Task requirements: No images, please. Copy each entry below exactly as it reads.

Given data section start

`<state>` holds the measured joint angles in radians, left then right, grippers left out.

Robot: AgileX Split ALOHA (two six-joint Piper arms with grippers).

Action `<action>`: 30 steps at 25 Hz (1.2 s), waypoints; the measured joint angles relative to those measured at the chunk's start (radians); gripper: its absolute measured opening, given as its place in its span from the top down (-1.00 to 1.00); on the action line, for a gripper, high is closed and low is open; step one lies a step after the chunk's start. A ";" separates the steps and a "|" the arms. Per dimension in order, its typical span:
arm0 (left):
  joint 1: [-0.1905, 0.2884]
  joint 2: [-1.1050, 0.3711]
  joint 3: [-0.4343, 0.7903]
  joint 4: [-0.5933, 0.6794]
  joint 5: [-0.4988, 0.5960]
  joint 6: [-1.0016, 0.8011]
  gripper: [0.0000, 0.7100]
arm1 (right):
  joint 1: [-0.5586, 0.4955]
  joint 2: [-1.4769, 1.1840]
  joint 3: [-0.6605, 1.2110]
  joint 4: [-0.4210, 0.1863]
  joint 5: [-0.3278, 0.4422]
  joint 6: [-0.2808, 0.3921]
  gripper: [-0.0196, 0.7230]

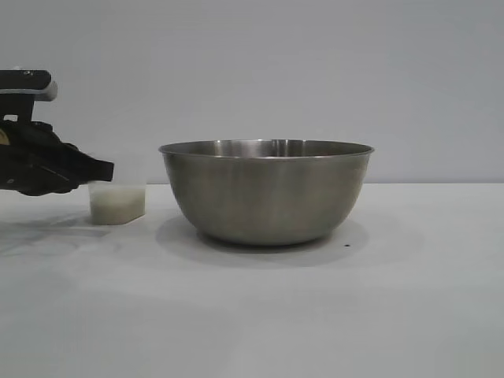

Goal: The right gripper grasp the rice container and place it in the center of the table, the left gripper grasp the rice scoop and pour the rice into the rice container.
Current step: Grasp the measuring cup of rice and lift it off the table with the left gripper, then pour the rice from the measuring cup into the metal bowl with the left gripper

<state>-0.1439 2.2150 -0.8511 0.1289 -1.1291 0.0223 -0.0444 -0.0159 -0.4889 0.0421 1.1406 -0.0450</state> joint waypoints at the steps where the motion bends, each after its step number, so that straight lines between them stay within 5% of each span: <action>1: 0.000 -0.018 0.000 0.000 0.000 0.011 1.00 | 0.000 0.000 0.000 0.000 0.000 0.000 -0.44; 8: 0.000 -0.138 0.000 0.036 0.000 0.093 1.00 | 0.000 0.000 0.000 0.000 0.000 0.000 -0.44; 19: -0.002 -0.272 -0.009 0.295 -0.002 0.168 1.00 | 0.000 0.000 0.000 0.000 0.000 0.000 -0.44; 30: -0.123 -0.273 -0.093 0.414 -0.002 0.492 1.00 | 0.000 0.000 0.000 0.000 0.000 0.000 -0.44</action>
<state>-0.2671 1.9417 -0.9440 0.5427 -1.1308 0.5147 -0.0444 -0.0159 -0.4889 0.0421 1.1406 -0.0450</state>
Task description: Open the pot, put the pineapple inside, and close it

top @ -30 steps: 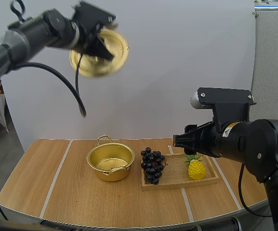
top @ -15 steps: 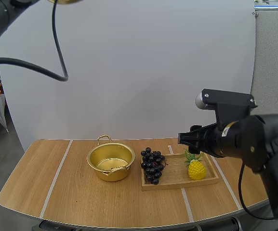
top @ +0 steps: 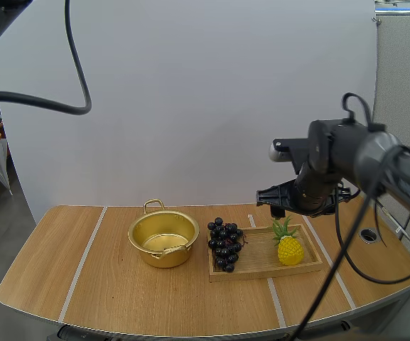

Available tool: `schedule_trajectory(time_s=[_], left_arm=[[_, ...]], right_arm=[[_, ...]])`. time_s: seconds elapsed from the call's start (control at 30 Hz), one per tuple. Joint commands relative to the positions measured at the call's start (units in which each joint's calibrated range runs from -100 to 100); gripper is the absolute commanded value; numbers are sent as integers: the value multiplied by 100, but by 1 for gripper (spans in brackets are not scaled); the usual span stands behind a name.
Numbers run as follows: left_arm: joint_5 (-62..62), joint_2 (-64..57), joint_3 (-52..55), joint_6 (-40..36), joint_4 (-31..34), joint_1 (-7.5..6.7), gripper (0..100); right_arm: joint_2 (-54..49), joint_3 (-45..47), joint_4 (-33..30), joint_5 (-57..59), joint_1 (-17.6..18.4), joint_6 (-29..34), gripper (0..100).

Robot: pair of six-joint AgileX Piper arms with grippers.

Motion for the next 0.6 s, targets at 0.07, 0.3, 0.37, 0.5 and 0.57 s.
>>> schedule_trajectory(time_s=[0.07, 0.3, 0.37, 0.5, 0.57], left_arm=[[-182, -18, -54, -47, -16, -21, 0], [-182, -18, -54, -47, -16, -21, 0], [-182, -18, -54, -47, -16, -21, 0], [-182, -18, -54, -47, -16, -21, 0], [-182, -18, -54, -47, -16, -21, 0]], right_arm=[[836, -133, -13, -137, -182, -515, 100], [1413, -133, 1164, -269, -811, -1842, 100], [1610, -133, 1497, -285, -945, -2169, 100], [1956, -133, 1777, -285, -988, -2547, 100], [2081, -133, 1968, -328, -988, -2699, 100]])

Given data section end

Exercise response:
`<state>` holds the measured joint angles in radians, left then right, grippers left out.

Robot: AgileX Split ALOHA (two six-joint Piper arms with grippers).

Action `<action>`: 30 steps at 25 Hz (1.2 s), waypoints; the measured joint angles relative to those measured at the chunk's start (radians); gripper: its absolute measured opening, given as its place in its span from the top down (-1.00 to 1.00); on the action line, for a gripper, high is closed and low is open; step one lies a step after the chunk's start. A ";" separates the steps and a "|" the arms. Per dimension in order, its typical span:
arm0 (left):
  joint 1: [-0.1905, 0.2884]
  joint 2: [-1.1050, 0.3711]
  joint 3: [-0.4343, 0.7903]
  joint 4: [-0.5933, 0.6794]
  joint 5: [-0.4988, 0.5960]
  joint 6: [-1.0016, 0.8011]
  gripper: [0.0000, 0.7100]
arm1 (right):
  joint 1: [-0.5586, 0.4955]
  joint 2: [-1.4769, 1.1840]
  joint 3: [-0.6605, 1.2110]
  joint 4: [-0.4210, 0.1863]
  joint 5: [-0.3278, 0.4422]
  joint 6: [-0.2808, 0.3921]
  gripper: [-0.0196, 0.7230]


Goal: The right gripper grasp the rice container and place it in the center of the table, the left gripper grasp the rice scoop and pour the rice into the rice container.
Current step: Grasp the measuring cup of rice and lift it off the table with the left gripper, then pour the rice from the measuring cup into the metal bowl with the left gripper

<state>-0.1439 2.2150 -0.8511 0.1289 -1.1291 0.0223 -0.0444 -0.0159 -0.4889 0.0421 1.1406 -0.0450</state> joint waypoints at the steps where the motion bends, each after its step number, so that straight lines between them stay within 5% of each span: <action>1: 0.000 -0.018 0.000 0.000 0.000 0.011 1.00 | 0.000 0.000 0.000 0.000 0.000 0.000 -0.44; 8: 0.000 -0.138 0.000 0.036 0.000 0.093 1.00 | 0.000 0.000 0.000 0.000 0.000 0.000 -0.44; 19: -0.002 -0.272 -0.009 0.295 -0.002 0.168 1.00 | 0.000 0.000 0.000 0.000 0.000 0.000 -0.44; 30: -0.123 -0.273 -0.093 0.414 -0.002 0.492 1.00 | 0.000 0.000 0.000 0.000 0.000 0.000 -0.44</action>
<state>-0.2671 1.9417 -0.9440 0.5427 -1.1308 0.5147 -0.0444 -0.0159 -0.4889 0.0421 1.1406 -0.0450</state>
Task description: Open the pot, put the pineapple inside, and close it

top @ -30 steps: 
top @ -15 steps: 
top @ +0 steps: 

Available tool: `schedule_trajectory(time_s=[_], left_arm=[[_, ...]], right_arm=[[_, ...]])`. time_s: seconds elapsed from the call's start (control at 30 Hz), one per tuple. Joint commands relative to the positions measured at the call's start (units in which each joint's calibrated range runs from -100 to 100); gripper is the absolute commanded value; numbers are sent as integers: the value multiplied by 100, but by 1 for gripper (spans in brackets are not scaled); the usual span stands behind a name.
Numbers run as follows: left_arm: joint_5 (-62..62), joint_2 (-64..57), joint_3 (-52..55), joint_6 (-40..36), joint_4 (-31..34), joint_1 (-7.5..6.7), gripper (0..100); right_arm: joint_2 (-54..49), joint_3 (-45..47), joint_4 (-33..30), joint_5 (-57..59), joint_1 (-17.6..18.4), joint_6 (-29..34), gripper (0..100).

Robot: pair of six-joint AgileX Piper arms with grippers.

Motion for the next 0.6 s, targets at 0.07, 0.3, 0.37, 0.5 and 0.57 s.
>>> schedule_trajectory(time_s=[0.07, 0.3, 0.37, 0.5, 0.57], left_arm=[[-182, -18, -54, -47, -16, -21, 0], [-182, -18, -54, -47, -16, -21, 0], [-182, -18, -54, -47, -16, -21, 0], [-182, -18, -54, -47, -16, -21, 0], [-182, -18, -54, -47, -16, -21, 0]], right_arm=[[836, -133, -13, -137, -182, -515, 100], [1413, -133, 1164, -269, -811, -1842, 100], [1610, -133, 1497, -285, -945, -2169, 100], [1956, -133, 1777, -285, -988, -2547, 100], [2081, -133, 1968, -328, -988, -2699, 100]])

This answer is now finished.